»»

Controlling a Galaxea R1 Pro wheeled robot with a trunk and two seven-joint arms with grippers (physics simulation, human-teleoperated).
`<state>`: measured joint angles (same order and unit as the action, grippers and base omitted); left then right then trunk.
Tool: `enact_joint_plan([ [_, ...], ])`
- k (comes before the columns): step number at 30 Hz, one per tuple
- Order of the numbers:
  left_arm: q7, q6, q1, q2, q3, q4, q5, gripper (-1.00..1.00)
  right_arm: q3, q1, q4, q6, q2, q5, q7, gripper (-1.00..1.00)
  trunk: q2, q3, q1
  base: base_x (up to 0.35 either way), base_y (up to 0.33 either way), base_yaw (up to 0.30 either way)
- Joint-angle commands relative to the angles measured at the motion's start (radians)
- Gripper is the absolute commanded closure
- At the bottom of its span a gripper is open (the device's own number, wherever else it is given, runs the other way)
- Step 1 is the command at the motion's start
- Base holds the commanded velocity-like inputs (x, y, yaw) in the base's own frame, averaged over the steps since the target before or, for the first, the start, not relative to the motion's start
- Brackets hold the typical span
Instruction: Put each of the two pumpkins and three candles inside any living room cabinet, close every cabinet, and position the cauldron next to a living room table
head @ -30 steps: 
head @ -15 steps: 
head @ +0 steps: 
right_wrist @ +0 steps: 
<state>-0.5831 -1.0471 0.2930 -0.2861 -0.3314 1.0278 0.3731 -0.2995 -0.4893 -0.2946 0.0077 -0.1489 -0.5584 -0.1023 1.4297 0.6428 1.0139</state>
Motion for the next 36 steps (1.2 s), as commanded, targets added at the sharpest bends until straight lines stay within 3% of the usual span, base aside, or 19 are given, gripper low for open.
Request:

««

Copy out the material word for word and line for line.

Controlling a Galaxea R1 Pro wheeled robot with a trunk and two seven-joint arms with grippers (physics simulation, human-teleoperated).
`<state>`: measured joint angles (same order and unit as the action, grippers and base omitted); left then right then trunk.
Tool: `enact_joint_plan([ [_, ...], ])`
- k (comes before the columns): step number at 30 Hz, one per tuple
- Order of the numbers:
  left_arm: q7, q6, q1, q2, q3, q4, q5, gripper (-1.00..1.00)
  right_arm: q3, q1, q4, q6, q2, q5, q7, gripper (-1.00..1.00)
  trunk: q2, q3, q1
  base: base_x (up to 0.35 either way), base_y (up to 0.33 either way), base_yaw (up to 0.30 either way)
- Joint-angle commands relative to the angles measured at the motion's start (radians)
- Gripper is the absolute commanded closure
- At the bottom of its span a gripper is open (the device's own number, wherever else it is given, runs the other way)
- Step 1 is the command at the motion's start
- Base holds the commanded velocity-like inputs (x, y, yaw) in the base's own frame, averaged over the steps since the target before or, for the first, the start, not relative to the motion's start
- Brackets hold the typical span
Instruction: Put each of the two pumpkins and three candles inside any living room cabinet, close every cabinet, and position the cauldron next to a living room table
head @ -30 steps: 
head @ -15 steps: 
head @ +0 steps: 
right_wrist @ +0 steps: 
<state>-0.5831 -1.0471 0.2930 -0.2861 -0.3314 1.0278 0.3731 -0.2995 -0.4893 -0.2946 0.0077 -0.1489 -0.5584 -0.1023 1.4297 0.6428 1.0139</state>
Motion for the next 36 steps (1.2 s), as commanded, targets added at the sharpest bends until straight lines stay within 3% of the usual span, base aside, or 19 are given, gripper low for open.
Request:

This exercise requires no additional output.